*Collected material*:
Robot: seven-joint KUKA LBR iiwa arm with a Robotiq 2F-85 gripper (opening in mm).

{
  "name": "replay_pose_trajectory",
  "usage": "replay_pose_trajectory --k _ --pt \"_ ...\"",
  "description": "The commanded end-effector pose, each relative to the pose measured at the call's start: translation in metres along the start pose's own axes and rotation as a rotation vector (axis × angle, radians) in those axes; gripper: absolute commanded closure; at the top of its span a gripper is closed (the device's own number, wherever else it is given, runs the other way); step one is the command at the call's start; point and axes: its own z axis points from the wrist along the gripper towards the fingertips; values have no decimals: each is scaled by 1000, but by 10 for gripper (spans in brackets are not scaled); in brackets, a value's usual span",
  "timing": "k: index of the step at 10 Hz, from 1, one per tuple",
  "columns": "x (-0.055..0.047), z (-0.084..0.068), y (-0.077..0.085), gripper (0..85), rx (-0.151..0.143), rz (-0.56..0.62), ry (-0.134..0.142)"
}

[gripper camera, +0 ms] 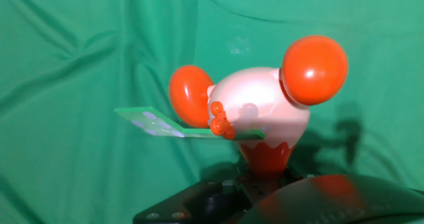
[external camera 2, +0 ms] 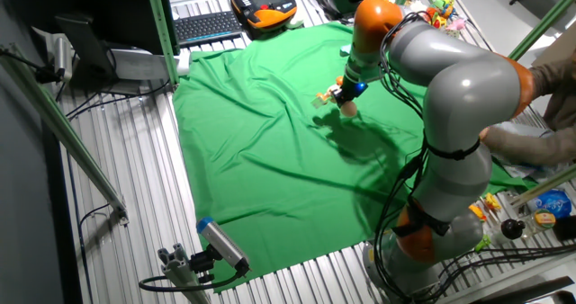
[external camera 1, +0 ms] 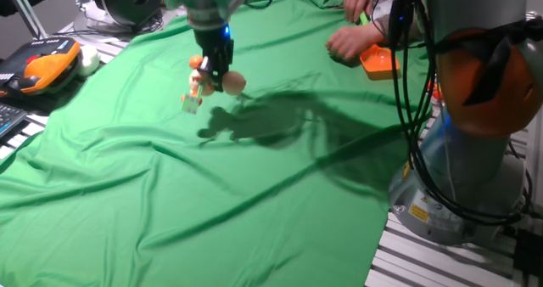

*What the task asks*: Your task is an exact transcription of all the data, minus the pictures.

*Exercise result*:
Robot: seven-joint KUKA LBR iiwa arm with a Robotiq 2F-85 gripper (opening in mm).

{
  "name": "replay_pose_trajectory",
  "usage": "replay_pose_trajectory --k _ --pt \"_ ...\"",
  "description": "The commanded end-effector pose, each relative to the pose measured at the call's start: translation in metres along the start pose's own axes and rotation as a rotation vector (axis × angle, radians) in those axes; gripper: absolute commanded closure; at the top of its span a gripper is closed (the device's own number, wherever else it is given, runs the other way); step one is the command at the call's start; point and axes: its own z axis points from the wrist along the gripper towards the fingertips; values have no decimals: each is scaled by 1000, but by 10 for gripper (spans in brackets are not scaled); in brackets, a value's usual span",
  "timing": "k: index of the step at 10 Hz, from 1, one per tuple",
  "columns": "x (-0.055..0.047), z (-0.084..0.068), y (-0.077..0.085), gripper (0..85), rx (-0.151..0.143), rz (-0.56..0.62), ry (-0.134..0.142)"
}

[gripper camera, +0 ms] 
[external camera 2, +0 ms] 
[external camera 1, +0 ms] 

The output above is the complete answer.